Reverse ducking

I have an existing multichannel mix with pretty big dynamic range, and a voiceover track. I’d like to mix the voiceover with the original mix and have it be understandable. Ordinarily I’d use ducking, but I’m trying to change the original mix as little as possible, so instead I’d like a sort of reverse ducking – instead of reducing the volume of the original mix when the voiceover cuts in, I’d like to increase the volume of the voiceover when the original mix gets louder. And ideally this wouldn’t be thresholded, as it is with Auto Duck, but would instead smoothly change the volume of the voiceover to match the volume of the original mix.

Is there any existing set of filters I could use for this?

As a general fuzzy process, we automate an existing manual process. You would you do it manually? Write down the steps.

I suppose I’d get a mono mix of the original mix, find its amplitude as a signal, apply a low-pass filter to that, and use the result to modulate the voiceover.

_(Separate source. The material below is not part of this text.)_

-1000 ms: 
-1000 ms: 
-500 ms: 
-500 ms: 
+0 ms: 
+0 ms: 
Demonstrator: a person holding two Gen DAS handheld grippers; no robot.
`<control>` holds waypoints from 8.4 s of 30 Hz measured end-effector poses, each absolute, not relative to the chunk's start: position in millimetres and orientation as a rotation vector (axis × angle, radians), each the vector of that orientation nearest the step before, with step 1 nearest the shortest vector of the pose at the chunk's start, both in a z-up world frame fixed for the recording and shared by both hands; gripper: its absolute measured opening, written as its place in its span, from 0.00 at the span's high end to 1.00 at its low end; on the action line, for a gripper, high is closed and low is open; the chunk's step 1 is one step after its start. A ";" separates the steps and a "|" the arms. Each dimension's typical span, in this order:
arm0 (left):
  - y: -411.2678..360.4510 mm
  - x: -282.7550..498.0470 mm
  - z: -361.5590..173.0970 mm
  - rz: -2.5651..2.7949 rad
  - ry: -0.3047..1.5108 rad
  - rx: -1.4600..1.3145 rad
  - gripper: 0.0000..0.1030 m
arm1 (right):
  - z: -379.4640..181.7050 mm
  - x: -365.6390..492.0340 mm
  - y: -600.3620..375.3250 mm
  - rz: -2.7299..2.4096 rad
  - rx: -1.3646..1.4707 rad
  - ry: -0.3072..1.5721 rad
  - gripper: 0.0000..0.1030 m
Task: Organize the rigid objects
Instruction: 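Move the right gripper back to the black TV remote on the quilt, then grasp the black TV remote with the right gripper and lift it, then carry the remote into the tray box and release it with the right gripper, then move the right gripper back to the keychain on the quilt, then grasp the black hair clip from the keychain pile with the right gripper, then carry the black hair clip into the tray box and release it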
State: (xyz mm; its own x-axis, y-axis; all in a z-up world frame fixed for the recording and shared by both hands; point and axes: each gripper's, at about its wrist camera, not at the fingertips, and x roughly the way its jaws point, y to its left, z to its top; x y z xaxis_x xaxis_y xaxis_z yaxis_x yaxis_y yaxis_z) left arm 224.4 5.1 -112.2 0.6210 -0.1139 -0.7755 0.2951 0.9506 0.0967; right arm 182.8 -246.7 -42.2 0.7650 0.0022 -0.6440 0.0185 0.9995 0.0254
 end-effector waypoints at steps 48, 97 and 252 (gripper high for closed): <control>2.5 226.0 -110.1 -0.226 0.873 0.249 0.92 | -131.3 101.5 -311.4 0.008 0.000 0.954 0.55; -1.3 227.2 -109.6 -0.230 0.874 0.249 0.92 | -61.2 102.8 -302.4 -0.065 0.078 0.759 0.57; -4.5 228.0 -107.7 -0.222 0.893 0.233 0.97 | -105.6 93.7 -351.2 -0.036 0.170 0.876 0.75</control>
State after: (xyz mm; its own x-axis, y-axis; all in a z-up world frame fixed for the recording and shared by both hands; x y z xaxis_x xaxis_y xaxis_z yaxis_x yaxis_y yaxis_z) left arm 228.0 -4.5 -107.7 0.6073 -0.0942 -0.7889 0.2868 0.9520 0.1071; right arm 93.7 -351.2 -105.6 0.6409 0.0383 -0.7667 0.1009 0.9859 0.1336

Seems straightforward enough as a set of equations, but I don’t know how to do it within Audacity. I see that there’s support for arbitrary custom filters via “Nyquist Prompt”, but it also looks like that has real problems when use with long clips (mine are on the order of an hour), and I didn’t want to reinvent the wheel unnecessarily.

(something like:)


cur_mean_squared = control_samples[0]
for control, in, out in control_samples, in_samples, output_samples:
	cur_mean_squared = (1-alpha) * cur_mean_squared + alpha * control*control
	rms = sqrt(cur_mean_squared)
	out = in * rms

Here’s a quick and dirty (very dirty) hack using the Nyquist Prompt.
This code assumes mono tracks with a sample rate of 44100 Hz for both the music and vocal tracks.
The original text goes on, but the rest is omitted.